Entre as principais reivindicações, os manifestantes destacam:
- A inclusão do piso salarial nacional para monitores de creche;
- O pagamento de insalubridade para auxiliares de creche;
- A manutenção do cartão-alimentação no valor de R$470 para todos os servidores;
- A garantia do subsídio da Prefeitura sobre o aumento do plano de saúde;
- A negociação para reposição das horas paralisadas sem cortes salariais;
- A manutenção dos contratos temporários até sua finalização.

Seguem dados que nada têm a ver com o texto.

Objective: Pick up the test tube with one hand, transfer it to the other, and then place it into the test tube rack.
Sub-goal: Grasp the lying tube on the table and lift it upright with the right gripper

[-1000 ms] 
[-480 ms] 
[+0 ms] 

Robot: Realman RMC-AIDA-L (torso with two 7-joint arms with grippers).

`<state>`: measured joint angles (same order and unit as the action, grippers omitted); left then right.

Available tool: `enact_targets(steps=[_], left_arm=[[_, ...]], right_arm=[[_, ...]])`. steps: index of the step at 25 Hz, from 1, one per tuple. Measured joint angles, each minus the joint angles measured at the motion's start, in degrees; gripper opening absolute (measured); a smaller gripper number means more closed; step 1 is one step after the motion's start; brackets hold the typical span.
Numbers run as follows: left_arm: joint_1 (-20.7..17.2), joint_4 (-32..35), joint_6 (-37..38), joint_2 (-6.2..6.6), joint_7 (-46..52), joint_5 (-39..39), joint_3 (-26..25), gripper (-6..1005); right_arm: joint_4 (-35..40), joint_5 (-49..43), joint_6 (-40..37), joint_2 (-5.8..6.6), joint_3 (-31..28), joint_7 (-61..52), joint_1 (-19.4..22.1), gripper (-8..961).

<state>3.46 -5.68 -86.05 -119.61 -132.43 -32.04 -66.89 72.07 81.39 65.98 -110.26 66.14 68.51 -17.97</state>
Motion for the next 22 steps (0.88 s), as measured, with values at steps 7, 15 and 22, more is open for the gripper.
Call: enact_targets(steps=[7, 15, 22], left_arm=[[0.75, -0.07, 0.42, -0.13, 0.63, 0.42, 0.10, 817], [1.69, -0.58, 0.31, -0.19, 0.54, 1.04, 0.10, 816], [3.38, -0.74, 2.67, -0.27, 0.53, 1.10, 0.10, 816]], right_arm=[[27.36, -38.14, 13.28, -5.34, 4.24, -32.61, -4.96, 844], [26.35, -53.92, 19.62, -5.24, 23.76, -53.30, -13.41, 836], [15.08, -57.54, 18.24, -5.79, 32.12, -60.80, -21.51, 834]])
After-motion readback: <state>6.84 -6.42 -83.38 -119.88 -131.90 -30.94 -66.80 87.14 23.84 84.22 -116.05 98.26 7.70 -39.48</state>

Na quarta-feira (20), os servidores aprovaram a deflagração de uma greve geral a partir da próxima segunda-feira (25), caso a administração pública não faça nenhuma negociação até a data. Desde 11 de agosto, os trabalhadores têm adotado a “operação tartaruga”, reduzindo o ritmo de trabalho em preparação para a greve.
Resposta da Prefeitura
Em ofício enviado ao Sindicato dos Trabalhadores e Servidores Públicos Municipais de Itabira (Sintsepmi) na última segunda-feira (18), a Prefeitura reconheceu o direito de greve, mas ressaltou que ainda não foram cumpridos os requisitos legais necessários, como a apresentação de escala mínima de trabalho e um plano de contingência. O Executivo também alegou uma queda na arrecadação e afirmou que reivindicações que aumentem despesas contínuas, como reajuste no cartão-alimentação ou mudanças no subsídio do plano de saúde, não são viáveis neste momento. Além disso, frisou que apenas horas efetivamente trabalhadas serão remuneradas e que os contratos temporários podem ser encerrados se necessário.